Records to process Block Start
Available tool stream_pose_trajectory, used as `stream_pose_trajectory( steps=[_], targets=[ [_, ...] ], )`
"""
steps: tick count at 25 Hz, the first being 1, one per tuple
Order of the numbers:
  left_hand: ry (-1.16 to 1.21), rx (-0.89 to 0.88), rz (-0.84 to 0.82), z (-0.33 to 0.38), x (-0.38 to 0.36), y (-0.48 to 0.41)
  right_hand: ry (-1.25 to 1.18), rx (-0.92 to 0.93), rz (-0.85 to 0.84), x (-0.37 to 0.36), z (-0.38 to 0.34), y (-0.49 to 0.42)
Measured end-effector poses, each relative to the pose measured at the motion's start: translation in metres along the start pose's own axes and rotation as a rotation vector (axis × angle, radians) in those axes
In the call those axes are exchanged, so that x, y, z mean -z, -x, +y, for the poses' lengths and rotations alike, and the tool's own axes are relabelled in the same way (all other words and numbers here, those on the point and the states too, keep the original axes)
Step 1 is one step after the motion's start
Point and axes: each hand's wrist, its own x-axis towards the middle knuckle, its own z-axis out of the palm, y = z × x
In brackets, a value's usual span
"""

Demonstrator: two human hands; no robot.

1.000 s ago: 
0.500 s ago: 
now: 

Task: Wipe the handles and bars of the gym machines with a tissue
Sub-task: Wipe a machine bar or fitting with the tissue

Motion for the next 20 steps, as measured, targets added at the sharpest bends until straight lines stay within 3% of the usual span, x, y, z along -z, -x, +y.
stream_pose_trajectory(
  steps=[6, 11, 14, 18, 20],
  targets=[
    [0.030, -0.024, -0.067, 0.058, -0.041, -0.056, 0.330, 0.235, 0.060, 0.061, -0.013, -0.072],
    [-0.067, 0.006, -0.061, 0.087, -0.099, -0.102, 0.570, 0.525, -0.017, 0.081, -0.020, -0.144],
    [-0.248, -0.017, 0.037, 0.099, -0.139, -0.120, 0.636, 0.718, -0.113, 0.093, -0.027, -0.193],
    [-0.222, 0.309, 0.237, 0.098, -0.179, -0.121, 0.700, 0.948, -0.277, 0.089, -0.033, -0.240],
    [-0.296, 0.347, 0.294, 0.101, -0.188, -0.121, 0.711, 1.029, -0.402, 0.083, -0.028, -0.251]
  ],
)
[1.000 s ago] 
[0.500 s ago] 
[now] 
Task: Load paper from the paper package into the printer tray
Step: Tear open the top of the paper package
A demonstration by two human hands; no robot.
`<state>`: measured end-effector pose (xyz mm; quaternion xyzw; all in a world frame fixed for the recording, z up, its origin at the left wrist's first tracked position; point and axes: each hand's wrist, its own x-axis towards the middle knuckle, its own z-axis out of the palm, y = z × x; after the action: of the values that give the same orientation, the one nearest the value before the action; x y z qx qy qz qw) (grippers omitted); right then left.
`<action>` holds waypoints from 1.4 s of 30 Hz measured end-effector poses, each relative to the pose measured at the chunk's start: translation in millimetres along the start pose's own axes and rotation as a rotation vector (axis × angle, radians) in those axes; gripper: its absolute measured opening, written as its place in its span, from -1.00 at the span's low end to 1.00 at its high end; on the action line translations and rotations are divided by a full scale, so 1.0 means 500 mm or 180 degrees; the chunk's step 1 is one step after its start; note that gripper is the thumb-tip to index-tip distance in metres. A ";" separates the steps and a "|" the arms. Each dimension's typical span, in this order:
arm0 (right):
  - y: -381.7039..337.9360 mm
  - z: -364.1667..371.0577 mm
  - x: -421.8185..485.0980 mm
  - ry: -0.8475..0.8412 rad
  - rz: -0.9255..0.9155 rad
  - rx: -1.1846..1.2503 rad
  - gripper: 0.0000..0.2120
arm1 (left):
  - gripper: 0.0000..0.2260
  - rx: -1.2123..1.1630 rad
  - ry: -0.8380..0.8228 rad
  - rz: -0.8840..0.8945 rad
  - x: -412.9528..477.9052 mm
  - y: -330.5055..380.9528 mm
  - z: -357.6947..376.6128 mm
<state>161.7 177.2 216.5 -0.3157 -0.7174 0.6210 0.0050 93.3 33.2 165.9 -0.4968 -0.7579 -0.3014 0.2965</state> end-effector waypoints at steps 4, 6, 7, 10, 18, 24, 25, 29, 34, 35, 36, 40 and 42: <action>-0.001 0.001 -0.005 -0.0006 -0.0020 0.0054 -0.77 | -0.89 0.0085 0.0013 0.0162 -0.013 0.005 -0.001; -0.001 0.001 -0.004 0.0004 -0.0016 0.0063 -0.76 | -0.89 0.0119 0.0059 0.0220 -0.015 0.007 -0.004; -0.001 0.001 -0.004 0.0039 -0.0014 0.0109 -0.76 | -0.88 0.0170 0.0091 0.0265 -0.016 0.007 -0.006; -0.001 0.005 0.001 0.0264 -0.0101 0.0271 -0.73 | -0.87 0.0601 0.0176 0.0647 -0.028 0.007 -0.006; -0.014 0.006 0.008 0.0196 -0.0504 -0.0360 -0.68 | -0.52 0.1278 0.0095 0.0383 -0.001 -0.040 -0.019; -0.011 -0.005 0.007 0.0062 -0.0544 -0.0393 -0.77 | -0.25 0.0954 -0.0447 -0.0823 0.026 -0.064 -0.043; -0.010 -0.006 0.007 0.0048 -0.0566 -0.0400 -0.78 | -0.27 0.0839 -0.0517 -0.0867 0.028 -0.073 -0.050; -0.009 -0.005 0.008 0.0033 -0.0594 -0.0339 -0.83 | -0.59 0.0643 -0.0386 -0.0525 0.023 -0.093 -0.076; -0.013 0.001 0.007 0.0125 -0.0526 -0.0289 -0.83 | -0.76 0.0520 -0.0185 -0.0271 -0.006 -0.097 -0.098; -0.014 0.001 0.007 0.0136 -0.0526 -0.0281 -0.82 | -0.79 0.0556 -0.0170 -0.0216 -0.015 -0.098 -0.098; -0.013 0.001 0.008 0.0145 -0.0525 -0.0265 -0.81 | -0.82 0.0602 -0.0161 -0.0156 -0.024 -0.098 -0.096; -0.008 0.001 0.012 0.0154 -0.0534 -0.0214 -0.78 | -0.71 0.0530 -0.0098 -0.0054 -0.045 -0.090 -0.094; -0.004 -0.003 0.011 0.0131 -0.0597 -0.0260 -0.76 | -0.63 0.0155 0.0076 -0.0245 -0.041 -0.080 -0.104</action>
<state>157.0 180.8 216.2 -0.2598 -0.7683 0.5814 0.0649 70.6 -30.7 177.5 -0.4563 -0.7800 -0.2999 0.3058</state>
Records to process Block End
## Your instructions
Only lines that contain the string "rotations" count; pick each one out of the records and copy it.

## Problem solution
In the call those axes are exchanged, so that x, y, z mean -z, -x, +y, for the poses' lengths and rotations alike, and the tool's own axes are relabelled in the same way (all other words and numbers here, those on the point and the states too, keep the original axes)
`<action>` holds waypoints from 1.4 s of 30 Hz measured end-effector poses, each relative to the pose measured at the chunk's start: translation in millimetres along the start pose's own axes and rotation as a rotation vector (axis × angle, radians) in those axes; gripper: its absolute measured opening, written as its place in its span, from -1.00 at the span's low end to 1.00 at its high end; on the action line translations and rotations are divided by a full scale, so 1.0 means 500 mm or 180 degrees; the chunk's step 1 is one step after its start; note that gripper is the thumb-tip to index-tip distance in metres. A ";" separates the steps and a "|" the arms. Each dimension's typical span, in this order:

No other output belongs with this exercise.